Per De Dominicis qualche passo in questa direzione è stato fatto: “La pandemia ha rotto lo storico tabù che vedeva istituzioni e industria contrapposte  perché abbiamo dovuto lavorare insieme e lo abbiamo fatto, con importanti risultati”. Un’esperienza, quella del Covid, che per la presidente e amministratore delegato di Johnson&Johnson Medical non va certo dimenticata o messa da parte. In fondo, ha sottolineato De Dominicis, “chi porta l’innovazione sono le aziende, quindi la collaborazione tra istituzioni e imprese dovrebbe essere naturale in un Paese”.

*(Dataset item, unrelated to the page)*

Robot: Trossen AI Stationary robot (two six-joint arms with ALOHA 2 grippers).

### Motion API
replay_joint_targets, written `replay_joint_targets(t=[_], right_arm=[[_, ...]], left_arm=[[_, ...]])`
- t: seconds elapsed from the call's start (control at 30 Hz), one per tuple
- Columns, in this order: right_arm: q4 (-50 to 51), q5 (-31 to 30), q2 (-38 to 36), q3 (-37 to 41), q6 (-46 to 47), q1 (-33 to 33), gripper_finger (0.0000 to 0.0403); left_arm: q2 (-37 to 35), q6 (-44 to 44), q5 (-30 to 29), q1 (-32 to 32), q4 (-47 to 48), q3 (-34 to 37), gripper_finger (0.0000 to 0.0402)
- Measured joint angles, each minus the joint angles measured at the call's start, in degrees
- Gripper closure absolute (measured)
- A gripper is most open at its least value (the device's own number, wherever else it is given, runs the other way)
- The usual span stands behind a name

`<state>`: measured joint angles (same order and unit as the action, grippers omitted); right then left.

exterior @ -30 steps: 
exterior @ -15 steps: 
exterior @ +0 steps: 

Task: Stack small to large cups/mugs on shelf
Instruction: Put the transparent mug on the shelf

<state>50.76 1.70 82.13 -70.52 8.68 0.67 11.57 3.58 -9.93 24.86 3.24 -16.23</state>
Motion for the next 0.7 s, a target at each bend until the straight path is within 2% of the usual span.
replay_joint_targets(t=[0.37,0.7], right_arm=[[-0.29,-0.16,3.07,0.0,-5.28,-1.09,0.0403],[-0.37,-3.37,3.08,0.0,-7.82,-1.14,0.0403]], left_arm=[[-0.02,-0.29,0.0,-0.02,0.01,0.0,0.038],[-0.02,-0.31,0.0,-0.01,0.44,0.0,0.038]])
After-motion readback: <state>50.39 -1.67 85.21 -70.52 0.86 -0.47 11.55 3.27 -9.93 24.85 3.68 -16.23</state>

Per De Domicis le istituzioni hanno anche iniziato a capire che “il vecchio modo di pianificare, gestire e allocare le risorse, fatto di silos, è obsoleto”. Perché quando si parla di salute “tutto è collegato, dalla prevenzione alla diagnosi, dalle terapie farmacologiche agli interventi chirurgici o riabilitativi”. E anche quelle che sembrano voci di spesa diverse, alla fine, concorrono ad un unico scopo: la salute del paziente. Sono dunque collegati tra loro e a volte addirittura dipendenti l’uno dall’altro. La programmazione e i budget devono quindi essere ripensati in questo senso. Compito che spetta alle istituzioni, ma per De Dominicis è un percorso che va fatto insieme alle aziende.

Il ruolo delle aziende, ha detto Murzi concludendo il suo intervento e richiamando al fulcro del discorso, “non si occupano solo di offrire un prodotto, ma guardano al paziente a tutto tondo”. Anche per questo “sempre più aziende hanno volontà di supportare gli accordi pubblico privato e vedere i benefici di ciò che offrono a un livello più ampio”.

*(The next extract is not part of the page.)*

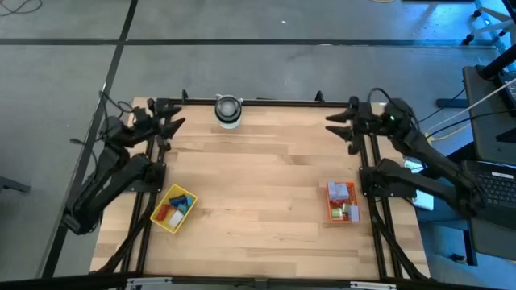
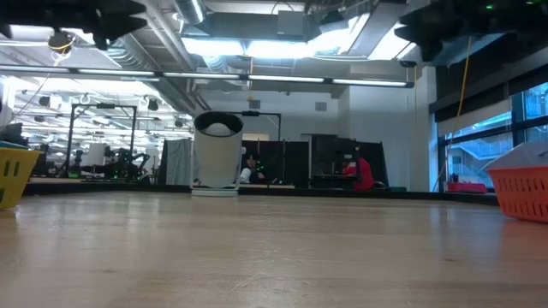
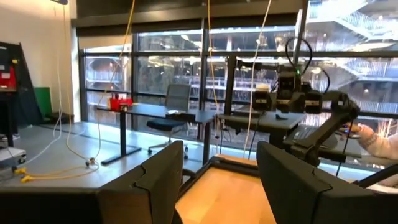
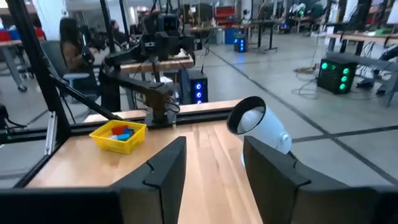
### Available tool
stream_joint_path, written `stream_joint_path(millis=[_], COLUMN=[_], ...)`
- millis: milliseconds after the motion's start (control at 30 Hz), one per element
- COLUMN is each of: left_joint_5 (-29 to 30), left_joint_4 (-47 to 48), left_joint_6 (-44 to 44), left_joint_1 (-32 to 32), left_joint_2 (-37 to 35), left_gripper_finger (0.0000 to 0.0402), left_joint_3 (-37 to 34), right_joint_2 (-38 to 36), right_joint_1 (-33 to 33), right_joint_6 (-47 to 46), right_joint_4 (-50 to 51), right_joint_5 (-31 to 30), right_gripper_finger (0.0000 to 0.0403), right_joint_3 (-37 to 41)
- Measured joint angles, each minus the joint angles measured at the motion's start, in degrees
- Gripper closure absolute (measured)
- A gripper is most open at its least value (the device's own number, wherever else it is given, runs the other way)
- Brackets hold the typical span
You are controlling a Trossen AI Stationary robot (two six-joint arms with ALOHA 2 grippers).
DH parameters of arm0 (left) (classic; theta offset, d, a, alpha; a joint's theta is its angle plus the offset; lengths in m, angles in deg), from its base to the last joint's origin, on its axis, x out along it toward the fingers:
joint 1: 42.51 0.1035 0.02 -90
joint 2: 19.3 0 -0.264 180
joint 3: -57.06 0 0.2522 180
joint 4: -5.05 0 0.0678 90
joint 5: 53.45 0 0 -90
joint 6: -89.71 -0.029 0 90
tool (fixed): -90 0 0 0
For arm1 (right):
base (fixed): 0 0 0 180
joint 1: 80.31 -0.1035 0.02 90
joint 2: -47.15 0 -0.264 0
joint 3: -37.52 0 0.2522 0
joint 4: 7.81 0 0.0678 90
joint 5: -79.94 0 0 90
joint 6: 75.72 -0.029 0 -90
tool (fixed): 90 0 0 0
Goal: Pick & Place Office items
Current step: Return to Home Position
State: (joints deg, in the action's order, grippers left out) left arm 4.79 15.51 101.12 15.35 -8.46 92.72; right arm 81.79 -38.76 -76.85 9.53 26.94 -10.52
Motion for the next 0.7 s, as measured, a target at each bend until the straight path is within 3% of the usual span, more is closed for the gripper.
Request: stream_joint_path(millis=[200,367,567,700], left_joint_5=[3.6,5.0,5.8,10.4], left_joint_4=[3.1,4.3,-6.2,-6.9], left_joint_6=[6.5,10.2,15.1,14.0], left_joint_1=[0.0,0.0,-2.5,-6.5], left_joint_2=[-6.4,-8.1,-9.7,-9.7], left_gripper_finger=[0.0201,0.0201,0.0201,0.0201], left_joint_3=[0.0,-3.0,-10.2,-12.8], right_joint_2=[-11.6,-18.1,-20.5,-20.5], right_joint_1=[0.2,0.3,0.2,0.2], right_joint_6=[-5.1,-9.1,-12.2,-12.1], right_joint_4=[-1.6,-1.5,-2.2,-2.4], right_joint_5=[-2.9,-13.6,-20.3,-24.2], right_gripper_finger=[0.0240,0.0240,0.0241,0.0241], right_joint_3=[6.4,12.6,17.0,18.6])
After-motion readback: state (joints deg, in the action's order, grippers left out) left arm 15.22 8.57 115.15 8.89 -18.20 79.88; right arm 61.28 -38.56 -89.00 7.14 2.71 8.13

Uno sguardo ampio, potremmo dire “One Health”. Al punto che per De Dominicis neanche la parola “sostenibilità” può fermarsi all’ambito economico. “C’è anche la sostenibilità ambientale, che a sua volta tocca la salute e il benessere delle persone”. Per la presidente e amministratore delegato di Johnson&Johnson Medical, “con il Pnrr ci sarà la possibilità di lavorare alla sostenibilità ambientale e, se riusciremo a farlo, ci accorgeremo come questo si tradurrà non solo il salute e in benessere, ma anche in sostenibilità economica”.